Prior to this week, the score of this wild back and forth volley was deadlocked with one court ruling in support of the mandate, one against and one court refusing altogether to hear the case. Now the U.S. Appeals Court for the District of Columbia Circuit – a conservative court if ever there was one – has cast the tie-breaking vote in favor of the mandate.
The majority opinion was written by Judge Laurence Silberman – a Reagan appointee!
“It certainly is an encroachment on individual liberty, but it is no more so than a command that restaurants or hotels are obliged to serve all customers regardless of race ... or that a farmer cannot grow enough wheat to support his own family.
“That a direct requirement for most Americans to purchase any product or service seems an intrusive exercise of legislative power surely explains why Congress has not used this authority before – but that seems to us a political judgment rather than a recognition of constitutional limitations. The right to be free from federal regulation is not absolute and yields to the imperative that Congress be free to forge national solutions to national problems."
The dissenting opinion issued by Judge Brett Kavanaugh, also a conservative appointed by George Bush, was hardly helpful in that he said that the court lacked the jurisdiction to even hear the case due to the fact that the law does not take effect until 2014.
The significance of this decision cannot be stressed enough. A conservative court has rejected the argument of the appellants in this case. This is not only newsworthy but it reveals a fundamental flaw in the prevailing logic that the law’s fate will ultimately be decided along strict political lines. If anything what this ruling shows is that opponents of the law may be in for quite a surprise as they learn what true judicial restraint could mean. For if you read the whole opinion by Silberman it is clear that, while he is sympathetic to the claims made by the appellants – as indicated by his use of terms like “encroachment” and “intrusive” – the claims are ultimately irrelevant to the main thrust of their argument. At one point he wrote that the fact that Congress has never mandated individuals to purchase something before “seems to us a political judgment rather than a recognition of constitutional limitations.” In other words, Silberman was saying, “So what?”

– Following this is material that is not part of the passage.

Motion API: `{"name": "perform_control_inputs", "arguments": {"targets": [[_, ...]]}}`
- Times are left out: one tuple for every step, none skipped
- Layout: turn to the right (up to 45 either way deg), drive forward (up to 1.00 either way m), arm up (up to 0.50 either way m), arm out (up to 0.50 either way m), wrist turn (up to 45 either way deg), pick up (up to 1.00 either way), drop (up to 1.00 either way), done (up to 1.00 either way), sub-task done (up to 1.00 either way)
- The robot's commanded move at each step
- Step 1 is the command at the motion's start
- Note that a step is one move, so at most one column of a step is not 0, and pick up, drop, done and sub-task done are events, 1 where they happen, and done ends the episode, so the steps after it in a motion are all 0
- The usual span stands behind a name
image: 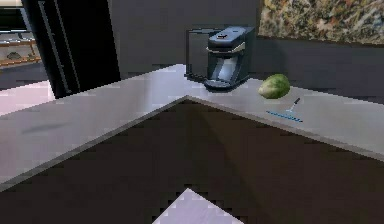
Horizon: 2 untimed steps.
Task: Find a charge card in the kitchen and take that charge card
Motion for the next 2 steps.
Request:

That this decision is the first rendered by a court with no trace of ideology or politics anywhere near it is not only refreshing, it is encouraging. The Supreme Court will ultimately have the final say, and it is likely that both this decision and the 11th Circuit one out of Atlanta, which struck down the mandate, will figure prominently in its ruling. While we’re still not out of the woods yet, we are getting closer to the clearing.